The door to the room he chose is still closed, but when Rosita opens it and steps through it's obvious there's been work done. Debris cleared out, and the old drywall and insulation pulled down so she could get to the wiring and the plumbing, but she's also put a few things in here as well. There are a couple books on the windowsill, and where the wall needs to put back together properly there is the framework for shelves. Appropriately sized for books, but there's nothing there, just space or something could be.
There's a mattress in plastic up against the wall, and a desk that she found in another room and moved here at some point. The light turns on when she flips the switch, and the glass in the window is intact now.
She presses her lips together, and looks over at him.
"We'll move some vent covers from other rooms and make sure dulcinea can't get into them," she offers, setting the pack she has down. "I'll go get some tools."

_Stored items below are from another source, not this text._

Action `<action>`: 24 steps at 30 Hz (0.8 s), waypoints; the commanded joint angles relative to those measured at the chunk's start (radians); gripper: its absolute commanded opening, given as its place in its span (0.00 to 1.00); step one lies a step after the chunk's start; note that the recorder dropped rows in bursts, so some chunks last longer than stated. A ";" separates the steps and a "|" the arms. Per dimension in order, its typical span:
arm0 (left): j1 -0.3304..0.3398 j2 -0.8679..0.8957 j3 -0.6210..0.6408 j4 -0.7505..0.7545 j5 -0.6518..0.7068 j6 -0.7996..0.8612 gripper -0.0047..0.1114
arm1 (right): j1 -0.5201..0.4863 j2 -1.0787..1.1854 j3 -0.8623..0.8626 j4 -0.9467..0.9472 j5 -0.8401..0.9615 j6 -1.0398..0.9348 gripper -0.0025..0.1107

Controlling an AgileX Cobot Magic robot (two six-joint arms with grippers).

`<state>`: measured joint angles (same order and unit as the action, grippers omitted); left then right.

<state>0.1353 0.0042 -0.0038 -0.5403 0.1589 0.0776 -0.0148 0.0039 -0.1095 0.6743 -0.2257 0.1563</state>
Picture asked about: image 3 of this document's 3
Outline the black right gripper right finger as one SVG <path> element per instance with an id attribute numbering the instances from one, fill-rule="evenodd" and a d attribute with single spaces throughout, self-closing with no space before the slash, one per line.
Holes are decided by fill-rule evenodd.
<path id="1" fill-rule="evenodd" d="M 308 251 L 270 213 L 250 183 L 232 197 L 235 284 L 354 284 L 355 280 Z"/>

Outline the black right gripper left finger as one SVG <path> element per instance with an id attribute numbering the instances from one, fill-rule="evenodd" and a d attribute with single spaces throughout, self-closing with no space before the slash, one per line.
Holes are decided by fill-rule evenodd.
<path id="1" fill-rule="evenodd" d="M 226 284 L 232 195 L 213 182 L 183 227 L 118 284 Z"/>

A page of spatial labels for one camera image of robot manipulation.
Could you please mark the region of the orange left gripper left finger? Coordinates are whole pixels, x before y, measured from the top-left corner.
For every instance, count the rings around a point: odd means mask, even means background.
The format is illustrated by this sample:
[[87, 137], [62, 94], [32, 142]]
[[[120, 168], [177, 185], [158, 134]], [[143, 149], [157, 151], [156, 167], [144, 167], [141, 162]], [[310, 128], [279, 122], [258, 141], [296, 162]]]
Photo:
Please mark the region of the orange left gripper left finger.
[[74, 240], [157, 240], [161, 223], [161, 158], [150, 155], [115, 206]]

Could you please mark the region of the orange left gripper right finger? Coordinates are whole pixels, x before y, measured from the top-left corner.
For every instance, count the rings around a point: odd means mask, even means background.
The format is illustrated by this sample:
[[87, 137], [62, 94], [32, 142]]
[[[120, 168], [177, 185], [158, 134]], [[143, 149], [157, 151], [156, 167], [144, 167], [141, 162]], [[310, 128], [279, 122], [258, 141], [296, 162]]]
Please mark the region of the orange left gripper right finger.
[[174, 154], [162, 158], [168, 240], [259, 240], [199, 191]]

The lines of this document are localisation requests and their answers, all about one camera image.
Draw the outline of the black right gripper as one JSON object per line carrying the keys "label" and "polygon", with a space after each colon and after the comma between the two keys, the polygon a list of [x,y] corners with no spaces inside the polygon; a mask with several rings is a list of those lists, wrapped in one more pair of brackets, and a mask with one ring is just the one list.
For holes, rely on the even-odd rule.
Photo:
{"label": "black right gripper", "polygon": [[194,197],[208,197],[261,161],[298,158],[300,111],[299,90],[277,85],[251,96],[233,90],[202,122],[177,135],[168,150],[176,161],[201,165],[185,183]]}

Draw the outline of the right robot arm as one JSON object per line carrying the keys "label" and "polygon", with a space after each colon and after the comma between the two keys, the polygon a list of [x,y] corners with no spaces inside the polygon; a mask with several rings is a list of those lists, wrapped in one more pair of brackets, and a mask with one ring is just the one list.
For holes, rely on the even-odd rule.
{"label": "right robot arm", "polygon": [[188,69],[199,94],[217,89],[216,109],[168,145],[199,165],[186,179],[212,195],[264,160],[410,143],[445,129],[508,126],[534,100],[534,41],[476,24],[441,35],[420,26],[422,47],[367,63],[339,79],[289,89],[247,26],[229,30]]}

Let him get settled without her staring at him. She didn't want to do this this way, but now there's no time.
The room looks different since the last time he was in here. More settled, the place coming together. There are books on the windowsill. Space for shelving. A desk, and a mattress. Electricity. Space that no one has taken over, or claimed for their own.
Carver scrubs at his face and sets the pack down. It's hard to focus. He ought to secure the area, make sure he knows where everything is, all the angles. Plan out where he wants to lay his own traps. Bells, at least, in case the dead get past the perimeter.
He sits down on the floor and lets the kitten out, watching as she totters around the room, mewing and exploring everything. She hops onto the desk to tap the books delicately with her paw, tail raised high like a banner. Carver leans his head against the wall, watching her. He'll hide weapons in these walls, he thinks. Show Rosita and Paul where they are in case things go bad. Just in case. They can secure this place, he thinks. They could hold it.
Dulcinea squeaks. Then, to Carver's surprise, she comes back and jumps onto his shoulder. Sticking close this time.
He's there when Rosita comes back, staring at nothing, the kitten chewing on his hair. "You can put me to work," he says softly. "I'll be steadier tomorrow."
It takes her a minute to come back. In part this is because of the work it takes to pry up some vent covers from other rooms that she anticipated being a higher priority for habitation than this one. In part, she just wants to give him some time to settle, and herself sometime to put her game face back on. To think about what it really means that Carver is staying here, at least for the time being.
Most of it is practical. She has a list of things that need done in the back of her head, but not everything on it is suitable for everyone she has available to her. Caden has construction skills, but his paranoia isn't the useful kind. Carver has practical experience, but not only is he spun, but he may be gone in the morning.
So she not as she drops her tool belts and the metal vent covers to the floor and crouches to start fitting it.
"I will. There's plenty still to do, and I don't have as much time as I'd like. Magpie lives in the room downstairs, and he doesn't like anyone even down that hallway, but you can go anywhere else. This is the only room I can promise is secure for the kitten." Practical things. House rules. She doesn't have many, and he'll follow most of them because they're cut from the same trauma, but she says them anyway.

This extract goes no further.